Figure 1. Implementation of cardiac Light-Sheet Fluorescence Microscopy (LSFM).

Figure 1

(a) The optical setting of LSFM. A laser beam (purple) is collected and focused by the beam expander to optimize the beam size. A cylindrical lens (CL) converts the laser beam to a sheet of laser light to illuminate a thin layer of the sample. The sample is mounted at the intersection of the illumination lens (IL) and detection lens (DL). The illuminated 2-D layer (fluorescent detection in green) is captured by the high-frame rate CMOS camera. The illumination axis is orthogonal to the detection axis, and the illumination optics is designed to illuminate a very thin volume around the focal plane of the detection objective. The configurations of light-sheet illumination and fluorescence detection are highly tunable to accommodate for various heart samples. (b) The plane fluorescent images at different axial (z) depths are sequentially captured by the camera (c,d).
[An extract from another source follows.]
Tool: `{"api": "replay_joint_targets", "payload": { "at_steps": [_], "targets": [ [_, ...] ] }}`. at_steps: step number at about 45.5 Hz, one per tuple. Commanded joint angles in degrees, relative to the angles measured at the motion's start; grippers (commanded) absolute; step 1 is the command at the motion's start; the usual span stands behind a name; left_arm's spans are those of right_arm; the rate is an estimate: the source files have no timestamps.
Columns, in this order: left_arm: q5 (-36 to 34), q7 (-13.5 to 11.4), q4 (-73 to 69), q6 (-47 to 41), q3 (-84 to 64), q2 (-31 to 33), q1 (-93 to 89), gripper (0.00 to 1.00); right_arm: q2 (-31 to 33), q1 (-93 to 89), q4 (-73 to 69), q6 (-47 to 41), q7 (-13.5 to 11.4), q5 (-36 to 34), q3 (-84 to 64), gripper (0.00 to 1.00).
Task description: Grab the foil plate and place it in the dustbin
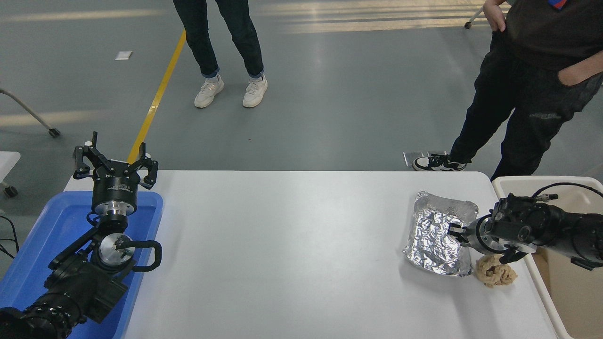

For non-transparent fetal mouse hearts, multi-view (MV) techniques are applied to rotate the samples for multi-view imaging, followed by registering and fusing these views into a 3-D cardiac architecture. An iterative deconvolution technique is applied to the blurred sequence for high resolution. (e) A digitally reconstructed heart is accomplished by stacking the deconvolved images.